Polarization-Type Potential-Induced Degradation in Front-Emitter p-Type and n-Type Crystalline Silicon Solar Cells

Abstract

For SiO2 layers underneath the SiNx antireflection/passivation layers of front-emitter p-type c-Si solar cells, this paper presents an investigation into their effects on polarization-type potential-induced degradation (PID), in addition to a comparison of polarization-type PID behavior in front-emitter p-type c-Si cells and front-emitter n-type c-Si cells.

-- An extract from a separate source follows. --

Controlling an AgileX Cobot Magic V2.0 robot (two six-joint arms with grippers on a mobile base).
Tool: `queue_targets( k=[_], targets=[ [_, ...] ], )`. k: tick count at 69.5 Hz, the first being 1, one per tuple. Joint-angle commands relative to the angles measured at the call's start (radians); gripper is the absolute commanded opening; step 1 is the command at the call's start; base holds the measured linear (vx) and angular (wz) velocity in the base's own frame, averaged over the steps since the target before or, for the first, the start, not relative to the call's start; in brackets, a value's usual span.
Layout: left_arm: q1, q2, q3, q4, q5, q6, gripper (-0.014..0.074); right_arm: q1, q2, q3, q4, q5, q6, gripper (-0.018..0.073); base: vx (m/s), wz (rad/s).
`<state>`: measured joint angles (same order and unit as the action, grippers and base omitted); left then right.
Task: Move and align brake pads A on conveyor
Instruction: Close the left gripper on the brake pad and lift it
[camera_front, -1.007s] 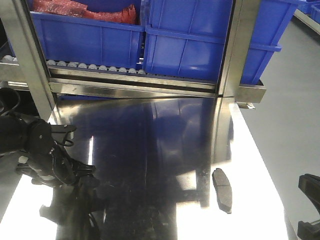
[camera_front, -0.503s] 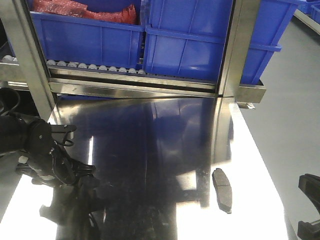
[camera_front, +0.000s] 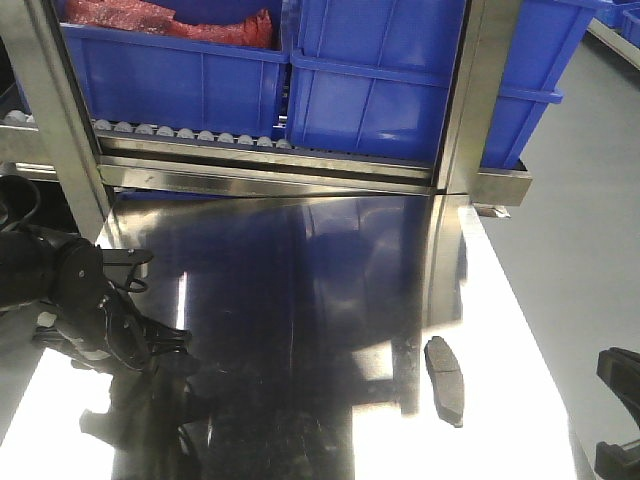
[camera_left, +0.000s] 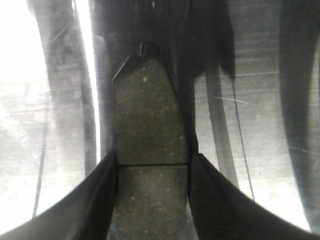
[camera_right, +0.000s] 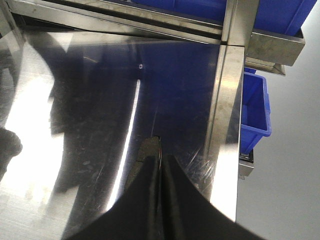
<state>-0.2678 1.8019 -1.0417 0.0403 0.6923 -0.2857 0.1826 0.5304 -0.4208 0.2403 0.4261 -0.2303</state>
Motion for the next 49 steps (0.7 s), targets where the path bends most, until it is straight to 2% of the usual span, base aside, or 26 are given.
queue_targets(
  k=[1, 49],
  targets=[
    [-0.007, -0.047, -0.019, -0.013, -0.024, 0.007, 0.0223, -0.006, 0.003, -0.029, 0.002, -0.066, -0.006, -0.0006, 0.00, 0.00],
    [-0.007, -0.130, -0.018, -0.013, -0.058, 0.041, 0.0209, -0.006, 0.003, -0.029, 0.002, -0.066, -0.006, -0.0006, 0.00, 0.00]
  ],
)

After PID tests with a bias of +1000 V, p-type c-Si cells without SiO2 layers underneath the SiNx layers showed no degradation, although p-type c-Si cells with approx. 10 nm thick SiO2 layers showed polarization-type PID, which is characterized by a reduction of the short-circuit current density and the open-circuit voltage. This result implies that highly insulating layers such as SiO2 layers play an important role in the occurrence of polarization-type PID. Comparison of polarization-type PID in p-type and n-type c-Si cells with SiO2 layers indicated that degradation in the n-type cells is greater and saturates in a shorter time than in the p-type cells. This result is consistent with an earlier proposed model based on the assumption that polarization-type PID is caused by charge accumulation at K centers in SiNx layers. The findings described herein are crucially important for elucidating polarization-type PID and verifying the degradation model.